▶ _Problem_
Keep the images out and set the listing below down word for word.

▶ _Data provided_
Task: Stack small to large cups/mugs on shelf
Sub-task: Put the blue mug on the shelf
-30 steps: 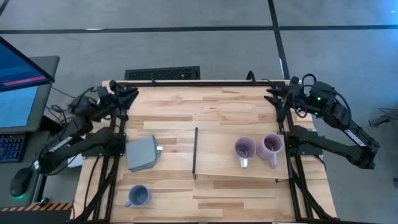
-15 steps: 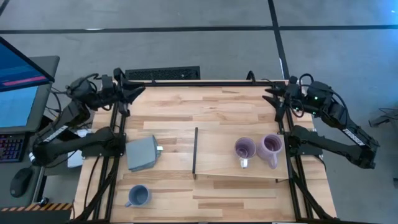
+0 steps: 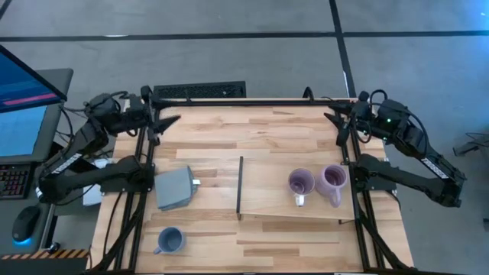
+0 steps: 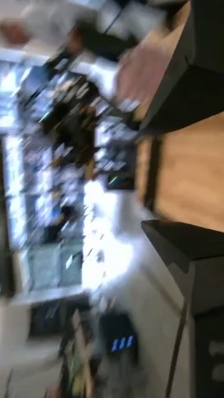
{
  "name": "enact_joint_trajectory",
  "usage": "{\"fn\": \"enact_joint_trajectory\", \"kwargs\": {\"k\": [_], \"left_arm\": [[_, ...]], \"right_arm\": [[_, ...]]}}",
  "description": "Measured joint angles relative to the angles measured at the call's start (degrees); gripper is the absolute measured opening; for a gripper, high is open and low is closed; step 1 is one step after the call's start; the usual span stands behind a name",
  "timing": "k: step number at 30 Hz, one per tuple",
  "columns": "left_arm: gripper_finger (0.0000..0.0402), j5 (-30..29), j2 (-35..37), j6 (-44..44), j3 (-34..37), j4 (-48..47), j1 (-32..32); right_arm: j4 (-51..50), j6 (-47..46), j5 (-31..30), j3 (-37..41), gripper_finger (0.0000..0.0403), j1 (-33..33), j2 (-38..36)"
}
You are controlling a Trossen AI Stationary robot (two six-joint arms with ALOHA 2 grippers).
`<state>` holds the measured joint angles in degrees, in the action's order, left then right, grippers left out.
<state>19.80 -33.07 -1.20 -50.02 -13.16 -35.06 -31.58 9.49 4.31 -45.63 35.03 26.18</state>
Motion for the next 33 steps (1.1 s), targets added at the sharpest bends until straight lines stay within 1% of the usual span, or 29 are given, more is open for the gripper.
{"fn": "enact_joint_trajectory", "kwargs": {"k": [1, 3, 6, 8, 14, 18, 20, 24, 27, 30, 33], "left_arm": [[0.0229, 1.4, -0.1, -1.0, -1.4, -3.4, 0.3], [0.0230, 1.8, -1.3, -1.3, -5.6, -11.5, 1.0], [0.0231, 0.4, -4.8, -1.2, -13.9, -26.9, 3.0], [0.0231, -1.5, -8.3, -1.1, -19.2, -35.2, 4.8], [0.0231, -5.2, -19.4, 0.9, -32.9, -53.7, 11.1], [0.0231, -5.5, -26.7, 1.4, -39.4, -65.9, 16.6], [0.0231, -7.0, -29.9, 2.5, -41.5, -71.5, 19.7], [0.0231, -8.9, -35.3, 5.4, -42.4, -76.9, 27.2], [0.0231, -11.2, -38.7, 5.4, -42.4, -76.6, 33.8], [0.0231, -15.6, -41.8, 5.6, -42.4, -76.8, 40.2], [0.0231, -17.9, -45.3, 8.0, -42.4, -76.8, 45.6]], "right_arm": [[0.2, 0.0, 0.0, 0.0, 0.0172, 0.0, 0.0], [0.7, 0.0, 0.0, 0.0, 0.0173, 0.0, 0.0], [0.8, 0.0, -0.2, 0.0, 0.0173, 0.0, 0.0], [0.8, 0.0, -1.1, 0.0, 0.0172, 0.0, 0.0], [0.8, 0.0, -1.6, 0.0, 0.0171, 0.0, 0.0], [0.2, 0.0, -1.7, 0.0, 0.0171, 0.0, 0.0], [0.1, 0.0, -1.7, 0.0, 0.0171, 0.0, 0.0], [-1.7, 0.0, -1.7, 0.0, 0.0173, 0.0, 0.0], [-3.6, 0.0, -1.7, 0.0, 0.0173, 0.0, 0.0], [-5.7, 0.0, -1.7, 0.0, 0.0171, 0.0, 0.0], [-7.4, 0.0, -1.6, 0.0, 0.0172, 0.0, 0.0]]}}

▶ _Result of the exercise_
Task: Stack small to large cups/mugs on shelf
Sub-task: Put the blue mug on the shelf
-30 steps: 
-15 steps: 
+0 steps: 
+0 steps: 
{
  "name": "enact_joint_trajectory",
  "usage": "{\"fn\": \"enact_joint_trajectory\", \"kwargs\": {\"k\": [_], \"left_arm\": [[_, ...]], \"right_arm\": [[_, ...]]}}",
  "description": "Measured joint angles relative to the angles measured at the call's start (degrees); gripper is the absolute measured opening; for a gripper, high is open and low is closed; step 1 is one step after the call's start; the usual span stands behind a name",
  "timing": "k: step number at 30 Hz, one per tuple",
  "columns": "left_arm: gripper_finger (0.0000..0.0402), j5 (-30..29), j2 (-35..37), j6 (-44..44), j3 (-34..37), j4 (-48..47), j1 (-32..32); right_arm: j4 (-51..50), j6 (-47..46), j5 (-31..30), j3 (-37..41), gripper_finger (0.0000..0.0403), j1 (-33..33), j2 (-38..36)"
}
You are controlling a Trossen AI Stationary robot (two six-joint arms with ALOHA 2 grippers).
`<state>` holds the measured joint angles in degrees, in the action's order, left then right, grippers left out.
<state>19.80 -33.07 -1.20 -50.02 -13.16 -35.06 -31.58 9.49 4.31 -45.63 35.03 26.18</state>
Motion for the next 33 steps (1.1 s), targets added at the sharpest bends until straight lines stay within 1% of the usual span, or 29 are given, more is open for the gripper.
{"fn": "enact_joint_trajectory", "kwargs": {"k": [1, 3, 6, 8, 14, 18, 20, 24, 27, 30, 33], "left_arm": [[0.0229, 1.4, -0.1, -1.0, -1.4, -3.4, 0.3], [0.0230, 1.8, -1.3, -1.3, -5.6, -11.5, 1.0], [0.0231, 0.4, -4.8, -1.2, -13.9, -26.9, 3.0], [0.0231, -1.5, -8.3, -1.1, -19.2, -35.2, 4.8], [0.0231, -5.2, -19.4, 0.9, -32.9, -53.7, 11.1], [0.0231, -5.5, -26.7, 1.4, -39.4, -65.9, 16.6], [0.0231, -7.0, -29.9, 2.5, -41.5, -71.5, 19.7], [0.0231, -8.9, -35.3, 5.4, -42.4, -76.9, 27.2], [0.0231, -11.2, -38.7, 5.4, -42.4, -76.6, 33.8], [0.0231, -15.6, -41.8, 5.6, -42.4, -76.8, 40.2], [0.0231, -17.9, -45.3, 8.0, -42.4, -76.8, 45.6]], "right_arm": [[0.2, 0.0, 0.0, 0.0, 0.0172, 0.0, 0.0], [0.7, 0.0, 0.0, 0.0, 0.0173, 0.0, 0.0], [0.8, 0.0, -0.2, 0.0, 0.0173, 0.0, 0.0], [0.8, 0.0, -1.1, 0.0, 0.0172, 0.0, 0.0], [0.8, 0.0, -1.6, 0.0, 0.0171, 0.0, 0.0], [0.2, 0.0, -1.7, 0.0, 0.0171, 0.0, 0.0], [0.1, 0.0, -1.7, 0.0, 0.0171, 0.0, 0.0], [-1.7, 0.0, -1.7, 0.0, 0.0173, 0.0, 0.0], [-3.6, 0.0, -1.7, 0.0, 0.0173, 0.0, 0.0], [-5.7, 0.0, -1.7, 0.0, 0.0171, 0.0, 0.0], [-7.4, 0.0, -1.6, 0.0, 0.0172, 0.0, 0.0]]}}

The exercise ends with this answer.